Exercise: Could you set down the lines below, from the one containing "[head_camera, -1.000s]" through the final line, exactly as written?

Start of The data

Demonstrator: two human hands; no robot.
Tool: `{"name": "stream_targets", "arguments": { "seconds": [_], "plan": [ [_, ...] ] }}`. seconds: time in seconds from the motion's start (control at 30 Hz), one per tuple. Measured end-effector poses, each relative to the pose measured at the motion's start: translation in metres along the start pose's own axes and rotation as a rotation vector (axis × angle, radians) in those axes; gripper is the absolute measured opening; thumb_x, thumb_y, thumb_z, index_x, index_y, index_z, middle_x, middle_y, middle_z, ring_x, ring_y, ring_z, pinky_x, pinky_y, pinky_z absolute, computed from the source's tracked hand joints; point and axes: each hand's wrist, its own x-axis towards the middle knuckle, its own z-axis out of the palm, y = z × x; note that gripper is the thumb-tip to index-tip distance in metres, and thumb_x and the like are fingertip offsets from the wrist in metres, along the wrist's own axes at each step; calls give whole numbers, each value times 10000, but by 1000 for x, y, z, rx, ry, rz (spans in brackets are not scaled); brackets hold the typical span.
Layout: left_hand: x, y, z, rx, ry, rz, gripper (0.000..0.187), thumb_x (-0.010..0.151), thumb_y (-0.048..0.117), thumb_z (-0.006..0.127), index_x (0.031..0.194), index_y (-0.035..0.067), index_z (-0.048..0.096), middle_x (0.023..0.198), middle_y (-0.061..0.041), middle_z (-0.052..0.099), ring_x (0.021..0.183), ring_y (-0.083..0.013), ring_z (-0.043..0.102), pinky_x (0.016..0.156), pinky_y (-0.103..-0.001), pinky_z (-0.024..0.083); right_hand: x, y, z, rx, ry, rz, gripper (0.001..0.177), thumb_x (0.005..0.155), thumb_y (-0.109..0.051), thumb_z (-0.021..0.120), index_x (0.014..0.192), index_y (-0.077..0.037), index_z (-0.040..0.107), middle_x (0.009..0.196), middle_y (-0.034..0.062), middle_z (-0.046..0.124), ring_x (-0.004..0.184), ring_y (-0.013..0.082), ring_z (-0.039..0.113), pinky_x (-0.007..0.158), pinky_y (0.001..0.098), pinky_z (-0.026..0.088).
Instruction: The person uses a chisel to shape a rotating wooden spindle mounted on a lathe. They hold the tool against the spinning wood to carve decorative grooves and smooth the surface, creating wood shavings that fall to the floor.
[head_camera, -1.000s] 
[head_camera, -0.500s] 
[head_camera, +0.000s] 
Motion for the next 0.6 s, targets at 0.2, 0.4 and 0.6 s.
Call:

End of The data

Response to the exercise:
[head_camera, -1.000s] 
[head_camera, -0.500s] 
[head_camera, +0.000s] 
Motion for the next 0.6 s, targets at 0.2, 0.4 and 0.6 s.
Call:

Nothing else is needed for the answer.